YOUR OBJECTIVE: Find each line below where the word "camera" occurs, and copy it.

Source records
((

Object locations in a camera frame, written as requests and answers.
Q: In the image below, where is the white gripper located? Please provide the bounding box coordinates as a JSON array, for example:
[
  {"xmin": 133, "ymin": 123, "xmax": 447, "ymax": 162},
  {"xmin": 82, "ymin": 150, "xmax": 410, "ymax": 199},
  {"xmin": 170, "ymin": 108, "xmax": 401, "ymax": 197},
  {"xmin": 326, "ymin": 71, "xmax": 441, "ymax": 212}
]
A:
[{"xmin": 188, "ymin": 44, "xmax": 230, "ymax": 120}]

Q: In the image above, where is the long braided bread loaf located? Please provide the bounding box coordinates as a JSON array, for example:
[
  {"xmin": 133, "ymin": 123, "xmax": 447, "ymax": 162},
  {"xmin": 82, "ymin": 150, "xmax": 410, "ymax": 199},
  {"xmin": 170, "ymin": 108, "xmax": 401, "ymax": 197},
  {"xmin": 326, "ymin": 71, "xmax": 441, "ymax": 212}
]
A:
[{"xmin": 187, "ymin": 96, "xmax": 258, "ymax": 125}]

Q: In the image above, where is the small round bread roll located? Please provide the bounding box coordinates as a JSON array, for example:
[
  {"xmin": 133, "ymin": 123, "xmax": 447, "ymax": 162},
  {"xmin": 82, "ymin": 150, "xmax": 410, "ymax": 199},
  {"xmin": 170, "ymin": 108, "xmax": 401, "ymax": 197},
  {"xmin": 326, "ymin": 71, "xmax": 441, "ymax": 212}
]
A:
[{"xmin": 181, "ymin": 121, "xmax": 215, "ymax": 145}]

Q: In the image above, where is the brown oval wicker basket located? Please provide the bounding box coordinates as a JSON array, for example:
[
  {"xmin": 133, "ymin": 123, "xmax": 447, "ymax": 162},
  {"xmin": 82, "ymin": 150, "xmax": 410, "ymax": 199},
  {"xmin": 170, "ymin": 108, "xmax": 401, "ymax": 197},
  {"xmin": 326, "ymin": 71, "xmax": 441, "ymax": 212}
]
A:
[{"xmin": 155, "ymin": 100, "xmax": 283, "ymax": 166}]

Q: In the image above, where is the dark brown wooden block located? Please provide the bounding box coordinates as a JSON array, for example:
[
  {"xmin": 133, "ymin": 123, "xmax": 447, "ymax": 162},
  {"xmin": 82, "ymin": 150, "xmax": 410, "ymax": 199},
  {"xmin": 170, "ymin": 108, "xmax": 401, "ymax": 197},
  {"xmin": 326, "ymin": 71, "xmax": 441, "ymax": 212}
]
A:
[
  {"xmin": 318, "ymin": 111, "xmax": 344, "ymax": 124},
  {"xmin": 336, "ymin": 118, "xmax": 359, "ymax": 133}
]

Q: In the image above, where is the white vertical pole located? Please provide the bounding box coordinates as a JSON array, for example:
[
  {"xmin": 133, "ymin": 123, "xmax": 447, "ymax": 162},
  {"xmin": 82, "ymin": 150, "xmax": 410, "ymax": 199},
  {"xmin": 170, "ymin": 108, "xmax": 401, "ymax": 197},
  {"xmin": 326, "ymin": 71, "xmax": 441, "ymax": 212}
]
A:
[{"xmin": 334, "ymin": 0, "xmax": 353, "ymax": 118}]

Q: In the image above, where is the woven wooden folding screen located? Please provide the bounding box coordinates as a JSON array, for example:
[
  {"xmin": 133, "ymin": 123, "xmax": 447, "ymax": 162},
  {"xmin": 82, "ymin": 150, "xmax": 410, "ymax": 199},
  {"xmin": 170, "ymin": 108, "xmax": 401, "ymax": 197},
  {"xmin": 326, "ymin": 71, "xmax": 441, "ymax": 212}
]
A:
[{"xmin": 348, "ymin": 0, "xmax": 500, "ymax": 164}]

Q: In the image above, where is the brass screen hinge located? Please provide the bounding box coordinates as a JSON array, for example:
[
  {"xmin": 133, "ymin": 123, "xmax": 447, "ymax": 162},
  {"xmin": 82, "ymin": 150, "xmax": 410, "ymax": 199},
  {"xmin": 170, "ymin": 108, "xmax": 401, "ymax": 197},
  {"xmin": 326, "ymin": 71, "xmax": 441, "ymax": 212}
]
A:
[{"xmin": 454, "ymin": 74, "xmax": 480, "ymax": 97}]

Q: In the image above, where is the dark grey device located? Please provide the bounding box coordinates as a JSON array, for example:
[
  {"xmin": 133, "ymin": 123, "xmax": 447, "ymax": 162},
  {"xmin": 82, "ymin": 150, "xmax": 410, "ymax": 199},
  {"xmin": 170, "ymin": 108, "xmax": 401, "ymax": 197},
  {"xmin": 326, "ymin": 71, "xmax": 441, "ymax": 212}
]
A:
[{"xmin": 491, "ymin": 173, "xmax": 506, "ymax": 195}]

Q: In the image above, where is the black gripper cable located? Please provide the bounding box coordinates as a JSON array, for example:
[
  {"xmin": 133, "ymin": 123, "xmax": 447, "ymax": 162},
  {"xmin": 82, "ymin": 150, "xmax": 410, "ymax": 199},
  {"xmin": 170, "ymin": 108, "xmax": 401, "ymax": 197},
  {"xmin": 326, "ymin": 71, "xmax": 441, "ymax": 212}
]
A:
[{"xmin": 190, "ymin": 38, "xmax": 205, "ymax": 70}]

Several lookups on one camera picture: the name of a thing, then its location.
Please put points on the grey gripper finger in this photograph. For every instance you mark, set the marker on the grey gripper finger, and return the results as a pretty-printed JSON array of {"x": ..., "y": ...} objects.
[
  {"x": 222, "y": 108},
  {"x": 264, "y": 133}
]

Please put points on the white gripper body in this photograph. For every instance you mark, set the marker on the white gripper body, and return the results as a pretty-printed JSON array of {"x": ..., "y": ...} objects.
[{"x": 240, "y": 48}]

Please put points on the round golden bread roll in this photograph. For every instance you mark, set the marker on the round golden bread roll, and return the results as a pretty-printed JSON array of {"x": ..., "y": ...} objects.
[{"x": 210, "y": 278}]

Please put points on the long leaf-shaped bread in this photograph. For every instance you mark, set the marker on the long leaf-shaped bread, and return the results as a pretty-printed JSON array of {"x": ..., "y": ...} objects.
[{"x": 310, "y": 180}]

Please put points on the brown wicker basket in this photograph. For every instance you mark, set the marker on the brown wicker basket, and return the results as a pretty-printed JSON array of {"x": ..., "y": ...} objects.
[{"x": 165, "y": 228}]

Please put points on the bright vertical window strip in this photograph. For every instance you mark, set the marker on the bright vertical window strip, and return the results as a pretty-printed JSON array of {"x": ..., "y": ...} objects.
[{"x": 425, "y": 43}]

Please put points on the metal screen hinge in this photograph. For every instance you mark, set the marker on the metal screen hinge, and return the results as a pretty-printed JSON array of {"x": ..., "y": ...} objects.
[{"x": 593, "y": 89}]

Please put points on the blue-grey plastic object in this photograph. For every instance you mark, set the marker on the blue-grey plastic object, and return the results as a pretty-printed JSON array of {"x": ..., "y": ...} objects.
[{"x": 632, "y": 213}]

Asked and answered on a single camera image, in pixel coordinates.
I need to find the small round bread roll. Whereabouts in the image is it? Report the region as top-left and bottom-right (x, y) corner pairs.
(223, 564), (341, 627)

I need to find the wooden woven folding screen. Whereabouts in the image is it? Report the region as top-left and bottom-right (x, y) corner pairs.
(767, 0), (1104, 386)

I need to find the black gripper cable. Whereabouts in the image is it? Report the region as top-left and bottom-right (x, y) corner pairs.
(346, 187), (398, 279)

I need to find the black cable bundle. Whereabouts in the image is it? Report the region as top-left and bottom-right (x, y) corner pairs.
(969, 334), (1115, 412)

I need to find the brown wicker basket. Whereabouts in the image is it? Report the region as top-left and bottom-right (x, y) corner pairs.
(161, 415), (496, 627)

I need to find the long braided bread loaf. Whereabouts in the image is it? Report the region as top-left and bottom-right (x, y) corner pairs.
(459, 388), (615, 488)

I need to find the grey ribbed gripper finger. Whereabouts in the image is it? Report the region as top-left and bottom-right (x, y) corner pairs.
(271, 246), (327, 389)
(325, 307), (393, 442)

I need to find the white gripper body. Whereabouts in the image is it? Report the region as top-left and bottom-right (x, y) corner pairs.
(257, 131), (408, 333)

))

EXPECTED OUTPUT:
Object locations in a camera frame, written as requests and answers.
Several lookups on one camera picture: the name of a thing, then its location.
Asked and answered on a single camera image, in pixel coordinates.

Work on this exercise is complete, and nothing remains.